Trade and Growth with Heterogeneous Firms and Asymmetric Countries

By Takumi Naito (Vanderbilt University and Waseda University)

Trade liberalization encourages more productive firms to start exporting, while it forces more unproductive firms to exit from their domestic markets. The increase in the average productivity because of tougher selection contributes to higher welfare of countries.
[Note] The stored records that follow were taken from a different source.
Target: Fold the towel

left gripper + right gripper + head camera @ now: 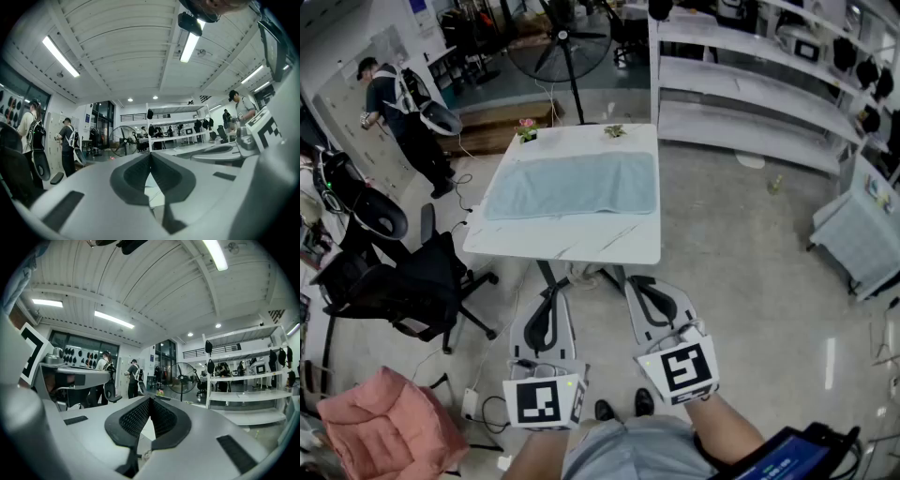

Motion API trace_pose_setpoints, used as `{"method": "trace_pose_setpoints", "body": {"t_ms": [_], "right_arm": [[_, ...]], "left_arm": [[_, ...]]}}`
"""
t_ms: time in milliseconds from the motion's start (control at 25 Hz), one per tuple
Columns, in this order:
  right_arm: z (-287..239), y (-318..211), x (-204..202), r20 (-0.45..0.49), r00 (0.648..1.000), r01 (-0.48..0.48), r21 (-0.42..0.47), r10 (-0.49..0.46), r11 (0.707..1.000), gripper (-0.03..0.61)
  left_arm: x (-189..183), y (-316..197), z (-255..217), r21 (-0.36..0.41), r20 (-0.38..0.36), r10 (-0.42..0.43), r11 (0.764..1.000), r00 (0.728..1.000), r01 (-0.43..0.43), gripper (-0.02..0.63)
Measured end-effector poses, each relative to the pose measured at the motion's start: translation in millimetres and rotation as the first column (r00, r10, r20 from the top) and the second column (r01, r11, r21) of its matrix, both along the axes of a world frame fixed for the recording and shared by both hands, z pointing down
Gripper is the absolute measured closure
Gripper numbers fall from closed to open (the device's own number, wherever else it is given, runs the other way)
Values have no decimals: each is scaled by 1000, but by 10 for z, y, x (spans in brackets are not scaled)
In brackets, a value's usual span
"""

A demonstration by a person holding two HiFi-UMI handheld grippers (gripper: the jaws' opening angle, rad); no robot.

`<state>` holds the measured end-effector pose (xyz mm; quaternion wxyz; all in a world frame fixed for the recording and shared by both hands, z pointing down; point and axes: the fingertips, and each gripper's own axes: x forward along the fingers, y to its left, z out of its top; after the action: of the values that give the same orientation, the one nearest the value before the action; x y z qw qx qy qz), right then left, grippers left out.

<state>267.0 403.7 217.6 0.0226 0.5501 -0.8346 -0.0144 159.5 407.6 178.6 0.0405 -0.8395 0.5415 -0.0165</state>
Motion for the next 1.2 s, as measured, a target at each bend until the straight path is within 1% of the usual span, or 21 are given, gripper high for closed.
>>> {"method": "trace_pose_setpoints", "body": {"t_ms": [280,480,720,840,960,1080,1200], "right_arm": [[19,-2,13,10,999,40,-4,-40,999,561],[103,-99,-39,91,992,94,-20,-92,995,560],[293,-435,-169,63,994,98,-59,-94,993,558],[390,-710,-243,47,995,92,-79,-88,993,558],[470,-1059,-337,49,996,83,-96,-79,992,557],[608,-1461,-408,47,998,46,-132,-40,990,549],[723,-1985,-494,47,999,-2,-153,9,988,545]], "left_arm": [[77,4,42,-3,5,-14,1000,1000,14,607],[43,-47,204,-54,12,-35,998,999,36,607],[-143,-351,349,-79,3,-65,995,998,65,607],[-244,-621,428,-91,-17,-69,994,997,67,607],[-412,-1011,488,-88,-29,-72,994,997,70,607],[-629,-1524,585,-101,-40,-69,993,997,65,607],[-844,-2141,703,-117,-17,-51,992,999,49,607]]}}
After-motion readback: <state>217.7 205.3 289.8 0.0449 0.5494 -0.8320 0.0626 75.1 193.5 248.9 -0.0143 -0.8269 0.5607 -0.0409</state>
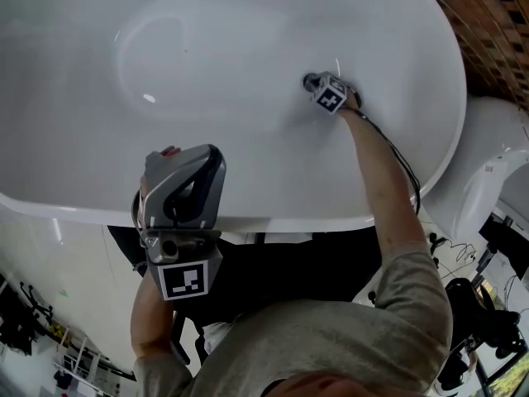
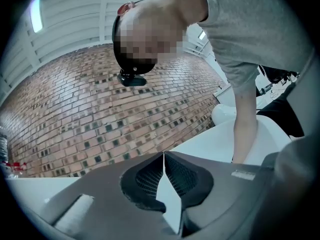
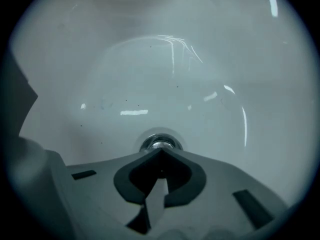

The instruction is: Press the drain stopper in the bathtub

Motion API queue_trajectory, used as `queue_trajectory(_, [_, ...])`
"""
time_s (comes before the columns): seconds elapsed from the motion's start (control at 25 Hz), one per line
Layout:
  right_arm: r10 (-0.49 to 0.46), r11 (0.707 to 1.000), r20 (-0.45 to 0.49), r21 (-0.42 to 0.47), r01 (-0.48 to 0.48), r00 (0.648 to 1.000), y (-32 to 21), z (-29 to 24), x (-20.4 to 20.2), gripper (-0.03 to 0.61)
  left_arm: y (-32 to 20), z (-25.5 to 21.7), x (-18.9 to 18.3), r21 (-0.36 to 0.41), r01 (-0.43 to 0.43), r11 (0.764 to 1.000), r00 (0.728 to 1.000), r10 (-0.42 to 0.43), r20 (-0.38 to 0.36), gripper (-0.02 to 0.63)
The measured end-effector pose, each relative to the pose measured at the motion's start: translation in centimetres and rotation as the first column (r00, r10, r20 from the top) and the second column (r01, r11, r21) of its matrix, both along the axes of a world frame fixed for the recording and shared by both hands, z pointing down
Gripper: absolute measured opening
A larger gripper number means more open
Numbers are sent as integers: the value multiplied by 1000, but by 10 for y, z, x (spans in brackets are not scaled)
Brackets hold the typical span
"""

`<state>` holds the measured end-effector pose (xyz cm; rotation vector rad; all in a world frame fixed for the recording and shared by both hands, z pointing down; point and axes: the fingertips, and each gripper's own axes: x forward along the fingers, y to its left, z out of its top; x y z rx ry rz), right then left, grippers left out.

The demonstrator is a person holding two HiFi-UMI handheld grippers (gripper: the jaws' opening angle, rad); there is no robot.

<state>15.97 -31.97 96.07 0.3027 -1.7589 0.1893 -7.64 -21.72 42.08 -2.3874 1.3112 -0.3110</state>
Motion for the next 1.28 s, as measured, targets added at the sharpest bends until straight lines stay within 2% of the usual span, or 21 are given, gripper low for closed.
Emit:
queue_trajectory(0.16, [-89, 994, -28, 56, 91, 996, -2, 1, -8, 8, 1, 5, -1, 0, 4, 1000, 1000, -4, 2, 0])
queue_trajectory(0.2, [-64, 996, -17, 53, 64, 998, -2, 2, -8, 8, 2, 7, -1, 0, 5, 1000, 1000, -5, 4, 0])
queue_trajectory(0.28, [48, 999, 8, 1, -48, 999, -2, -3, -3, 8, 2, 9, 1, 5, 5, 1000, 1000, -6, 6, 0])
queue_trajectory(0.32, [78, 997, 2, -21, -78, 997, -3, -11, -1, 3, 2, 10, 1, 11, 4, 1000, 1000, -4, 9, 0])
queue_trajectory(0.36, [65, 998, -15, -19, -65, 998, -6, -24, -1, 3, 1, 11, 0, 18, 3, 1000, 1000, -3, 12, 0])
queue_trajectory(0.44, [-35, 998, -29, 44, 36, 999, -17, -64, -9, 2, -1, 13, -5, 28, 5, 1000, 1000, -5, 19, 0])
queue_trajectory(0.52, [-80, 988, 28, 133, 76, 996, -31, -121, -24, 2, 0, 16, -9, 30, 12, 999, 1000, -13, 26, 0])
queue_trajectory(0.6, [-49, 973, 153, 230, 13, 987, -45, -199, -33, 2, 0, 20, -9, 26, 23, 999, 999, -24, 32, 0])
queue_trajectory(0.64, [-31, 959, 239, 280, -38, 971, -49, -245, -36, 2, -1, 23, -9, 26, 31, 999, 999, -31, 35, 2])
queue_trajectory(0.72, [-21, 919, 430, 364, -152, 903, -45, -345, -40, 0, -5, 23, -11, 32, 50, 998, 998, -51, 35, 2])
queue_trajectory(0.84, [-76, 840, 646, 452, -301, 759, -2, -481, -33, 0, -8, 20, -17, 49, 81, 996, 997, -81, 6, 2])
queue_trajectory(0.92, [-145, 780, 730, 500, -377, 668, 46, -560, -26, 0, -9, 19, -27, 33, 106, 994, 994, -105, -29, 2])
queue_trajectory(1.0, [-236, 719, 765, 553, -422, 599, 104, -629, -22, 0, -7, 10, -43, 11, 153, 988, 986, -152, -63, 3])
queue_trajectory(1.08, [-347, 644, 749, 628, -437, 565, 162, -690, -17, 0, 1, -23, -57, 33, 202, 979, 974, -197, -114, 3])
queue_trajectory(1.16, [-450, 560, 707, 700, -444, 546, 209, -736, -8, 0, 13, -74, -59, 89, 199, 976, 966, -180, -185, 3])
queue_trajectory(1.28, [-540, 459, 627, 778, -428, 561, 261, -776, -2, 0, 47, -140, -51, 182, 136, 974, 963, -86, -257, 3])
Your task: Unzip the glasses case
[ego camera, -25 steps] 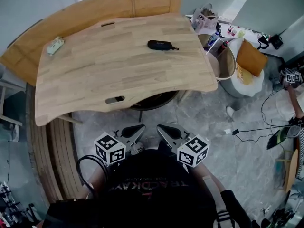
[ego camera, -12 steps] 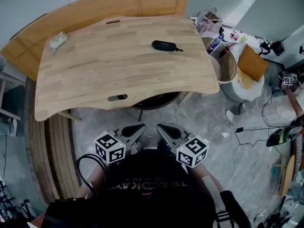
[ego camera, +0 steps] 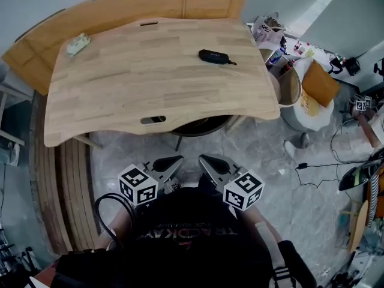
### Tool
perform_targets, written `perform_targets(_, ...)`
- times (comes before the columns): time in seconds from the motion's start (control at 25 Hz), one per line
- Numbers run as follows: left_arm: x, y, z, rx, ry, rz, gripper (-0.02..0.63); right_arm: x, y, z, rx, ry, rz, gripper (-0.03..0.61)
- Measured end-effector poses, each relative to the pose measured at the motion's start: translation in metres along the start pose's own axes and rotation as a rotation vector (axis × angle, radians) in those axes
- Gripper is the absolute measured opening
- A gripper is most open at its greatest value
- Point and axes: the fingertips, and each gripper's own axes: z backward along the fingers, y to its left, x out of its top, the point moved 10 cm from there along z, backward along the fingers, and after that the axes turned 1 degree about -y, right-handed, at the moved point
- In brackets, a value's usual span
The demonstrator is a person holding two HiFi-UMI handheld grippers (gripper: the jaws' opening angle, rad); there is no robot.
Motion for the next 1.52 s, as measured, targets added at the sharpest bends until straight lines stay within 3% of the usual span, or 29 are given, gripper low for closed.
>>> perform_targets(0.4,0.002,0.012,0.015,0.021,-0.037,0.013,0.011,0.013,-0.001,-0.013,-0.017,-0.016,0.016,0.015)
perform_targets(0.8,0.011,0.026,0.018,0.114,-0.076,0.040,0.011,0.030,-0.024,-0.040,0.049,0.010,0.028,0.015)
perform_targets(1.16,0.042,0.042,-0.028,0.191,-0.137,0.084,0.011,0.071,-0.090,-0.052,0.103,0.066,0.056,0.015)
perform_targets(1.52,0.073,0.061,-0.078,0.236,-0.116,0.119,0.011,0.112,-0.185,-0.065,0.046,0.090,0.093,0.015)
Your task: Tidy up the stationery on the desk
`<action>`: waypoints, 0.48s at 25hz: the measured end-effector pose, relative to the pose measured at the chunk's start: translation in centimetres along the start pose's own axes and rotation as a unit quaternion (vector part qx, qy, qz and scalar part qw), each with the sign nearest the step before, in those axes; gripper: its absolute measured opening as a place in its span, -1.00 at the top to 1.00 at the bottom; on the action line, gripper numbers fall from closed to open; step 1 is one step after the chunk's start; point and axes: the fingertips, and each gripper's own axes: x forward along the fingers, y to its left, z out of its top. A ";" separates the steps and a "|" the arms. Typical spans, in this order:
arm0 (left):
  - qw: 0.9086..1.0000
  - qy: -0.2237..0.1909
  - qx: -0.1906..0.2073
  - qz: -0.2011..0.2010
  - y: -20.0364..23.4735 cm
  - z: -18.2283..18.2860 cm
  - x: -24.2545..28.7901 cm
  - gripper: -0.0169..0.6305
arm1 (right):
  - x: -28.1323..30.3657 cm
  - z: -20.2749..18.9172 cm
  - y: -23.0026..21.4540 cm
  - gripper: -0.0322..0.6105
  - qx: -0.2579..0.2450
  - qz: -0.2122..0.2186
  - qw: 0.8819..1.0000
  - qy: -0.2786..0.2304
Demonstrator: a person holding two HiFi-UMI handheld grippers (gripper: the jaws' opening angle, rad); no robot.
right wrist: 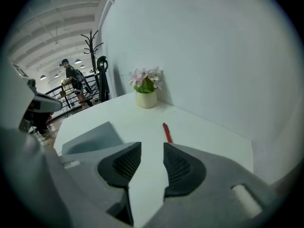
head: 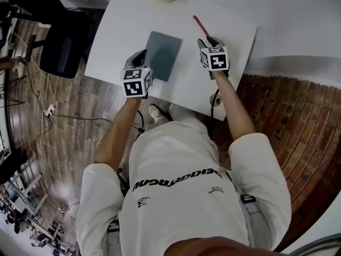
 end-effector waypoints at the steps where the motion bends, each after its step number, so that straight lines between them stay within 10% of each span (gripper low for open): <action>1: 1.000 -0.005 0.000 -0.001 -0.4 0.3 -0.5 0.95 | 0.3 0.1 -0.7 0.46 -0.001 -0.004 1.000 -0.002; 12: 0.999 -0.022 0.020 -0.015 -4.1 1.4 -2.9 0.95 | 5.2 0.7 -3.8 0.46 -0.096 0.031 0.994 0.031</action>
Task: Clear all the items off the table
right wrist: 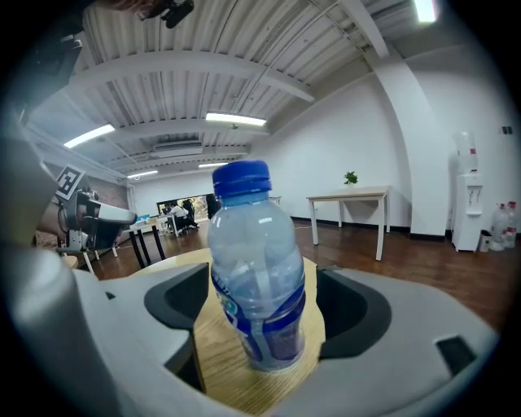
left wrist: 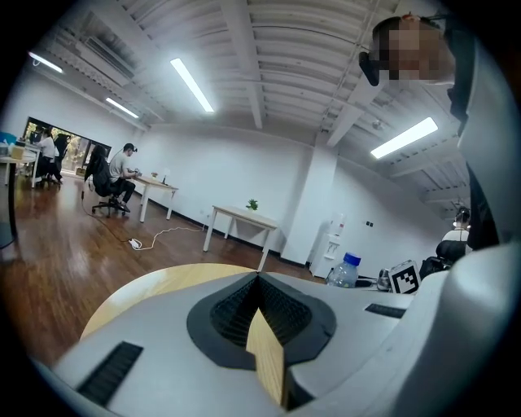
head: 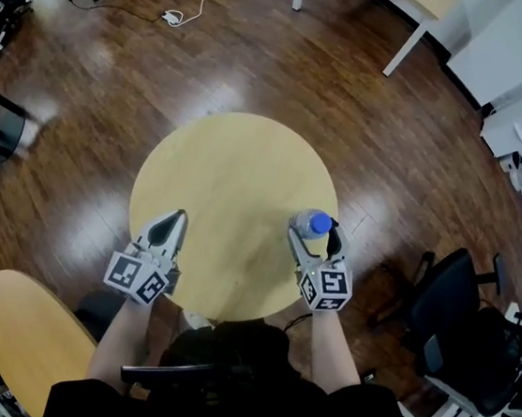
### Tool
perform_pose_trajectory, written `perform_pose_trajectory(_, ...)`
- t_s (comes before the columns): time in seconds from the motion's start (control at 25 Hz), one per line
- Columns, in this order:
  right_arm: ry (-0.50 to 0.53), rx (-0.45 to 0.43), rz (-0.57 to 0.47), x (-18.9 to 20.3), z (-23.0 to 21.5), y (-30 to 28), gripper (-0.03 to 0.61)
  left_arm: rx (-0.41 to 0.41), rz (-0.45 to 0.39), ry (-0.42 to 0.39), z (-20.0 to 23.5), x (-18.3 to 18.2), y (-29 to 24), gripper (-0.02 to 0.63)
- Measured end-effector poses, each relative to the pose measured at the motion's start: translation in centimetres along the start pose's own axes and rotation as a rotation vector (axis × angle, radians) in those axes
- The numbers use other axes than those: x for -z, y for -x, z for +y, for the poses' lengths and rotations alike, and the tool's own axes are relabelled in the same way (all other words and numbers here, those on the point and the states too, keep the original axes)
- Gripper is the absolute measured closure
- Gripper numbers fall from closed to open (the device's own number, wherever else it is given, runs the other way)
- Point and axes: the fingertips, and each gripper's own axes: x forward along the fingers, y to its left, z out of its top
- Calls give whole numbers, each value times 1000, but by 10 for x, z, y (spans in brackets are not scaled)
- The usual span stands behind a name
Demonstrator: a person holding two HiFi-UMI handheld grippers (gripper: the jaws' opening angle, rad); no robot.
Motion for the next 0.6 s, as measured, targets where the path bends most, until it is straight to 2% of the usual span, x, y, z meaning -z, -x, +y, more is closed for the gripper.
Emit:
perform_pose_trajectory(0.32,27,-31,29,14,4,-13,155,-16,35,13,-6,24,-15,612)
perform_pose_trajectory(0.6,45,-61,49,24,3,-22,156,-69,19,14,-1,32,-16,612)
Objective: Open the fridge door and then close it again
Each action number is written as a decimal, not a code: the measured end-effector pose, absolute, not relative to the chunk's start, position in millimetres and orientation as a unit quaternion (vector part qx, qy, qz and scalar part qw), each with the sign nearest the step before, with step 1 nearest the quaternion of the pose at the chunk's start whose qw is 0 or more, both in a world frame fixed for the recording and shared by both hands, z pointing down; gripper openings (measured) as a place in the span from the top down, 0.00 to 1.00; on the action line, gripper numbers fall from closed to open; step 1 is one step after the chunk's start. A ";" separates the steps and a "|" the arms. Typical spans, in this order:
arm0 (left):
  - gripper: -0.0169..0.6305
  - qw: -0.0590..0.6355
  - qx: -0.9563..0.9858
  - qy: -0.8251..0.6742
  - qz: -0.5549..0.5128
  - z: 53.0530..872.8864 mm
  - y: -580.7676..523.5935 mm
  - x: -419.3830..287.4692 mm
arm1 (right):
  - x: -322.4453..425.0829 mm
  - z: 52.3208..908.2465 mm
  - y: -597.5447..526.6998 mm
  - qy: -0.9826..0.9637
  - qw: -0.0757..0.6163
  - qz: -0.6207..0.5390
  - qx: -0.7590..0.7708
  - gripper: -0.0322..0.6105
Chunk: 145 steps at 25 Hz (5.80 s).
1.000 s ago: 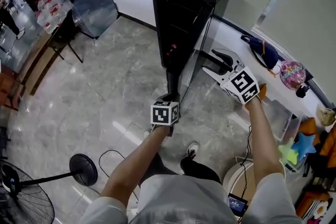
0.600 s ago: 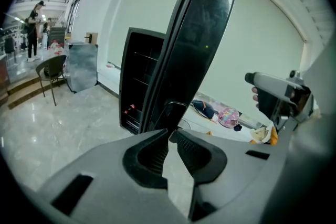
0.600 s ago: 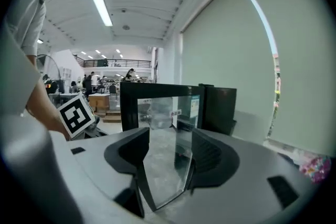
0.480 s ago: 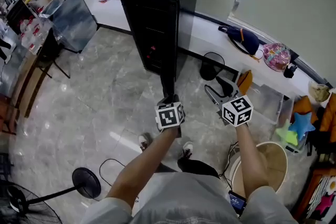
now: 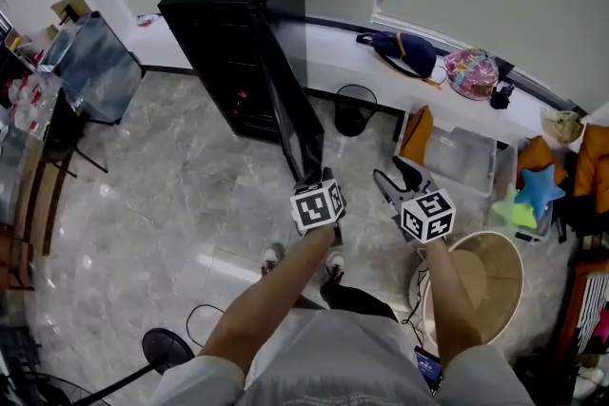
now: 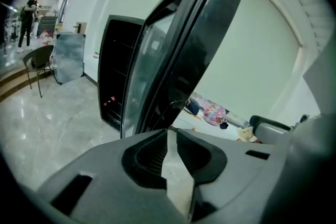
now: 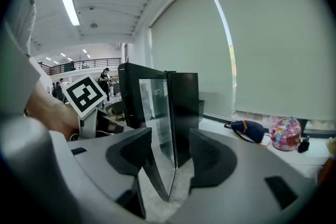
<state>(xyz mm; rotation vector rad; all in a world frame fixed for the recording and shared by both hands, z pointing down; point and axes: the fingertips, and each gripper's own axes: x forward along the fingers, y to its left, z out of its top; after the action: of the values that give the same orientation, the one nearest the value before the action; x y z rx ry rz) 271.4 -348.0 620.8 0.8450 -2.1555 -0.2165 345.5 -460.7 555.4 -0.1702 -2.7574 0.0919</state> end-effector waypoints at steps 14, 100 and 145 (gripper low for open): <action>0.94 0.411 0.395 -0.821 -0.013 655.9 -495.8 266.0 | 401.8 577.2 -582.0 -0.974 0.216 0.051 0.050 0.62; 0.82 0.049 0.664 -0.729 0.158 359.0 -331.5 74.7 | 247.2 359.5 -488.4 -0.979 0.111 -0.084 0.150 0.69; 0.61 0.178 0.696 -0.537 0.442 447.6 -634.3 33.3 | 59.5 563.9 -689.7 -0.931 0.233 -0.036 -0.279 0.64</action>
<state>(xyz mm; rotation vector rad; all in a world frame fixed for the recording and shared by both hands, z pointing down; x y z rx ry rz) 33.3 -634.3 447.6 1.9676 -1.5195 1.2509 59.5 -689.7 563.9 -0.7666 -2.5581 -0.0979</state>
This idea, captured by the Melitz model of heterogeneous firms, has now become one of the standard principles of international economics.[1] However, the implications of liberalization-induced selection for countries’ growth was not explored until Richard Baldwin and Frédéric Robert-Nicoud (henceforth BRN) set up a two-country R&D-based endogenous growth model that embodies this underlying feature.[2] In the BRN model, trade liberalization has mixed effects on long-run growth: on the one hand, it allows knowledge to flow across borders more freely through trade in goods, which is good for growth; on the other hand, it makes it more difficult for a potential entrant to survive, which is bad for growth. The total growth effect of liberalization depends on the specification of R&D technologies.

Since BRN, many researchers have developed models of trade and growth with heterogeneous firms based on a common assumption: symmetric countries.[3] This is clearly unrealistic in the context of developing and developed countries: they are totally different in terms of endowments, preferences, and technologies. Not only that, the assumption also prevents us from studying the effects of policy shocks that are necessarily asymmetric across countries such as unilateral trade liberalization, regional trade agreements, and so on. To enlarge the scope of heterogeneous firm models of trade and growth for policy analysis, we have to extend them to allow for asymmetric countries.

In spite of the demand, there has been no successful attempt to deal with asymmetric countries in heterogeneous firms and endogenous growth settings. The problem is to evaluate an entrant’s future profits possibly growing at different rates across markets and over time, which makes it almost impossible for us to determine the entrant’s entry decision. How can we resolve the technical difficulty?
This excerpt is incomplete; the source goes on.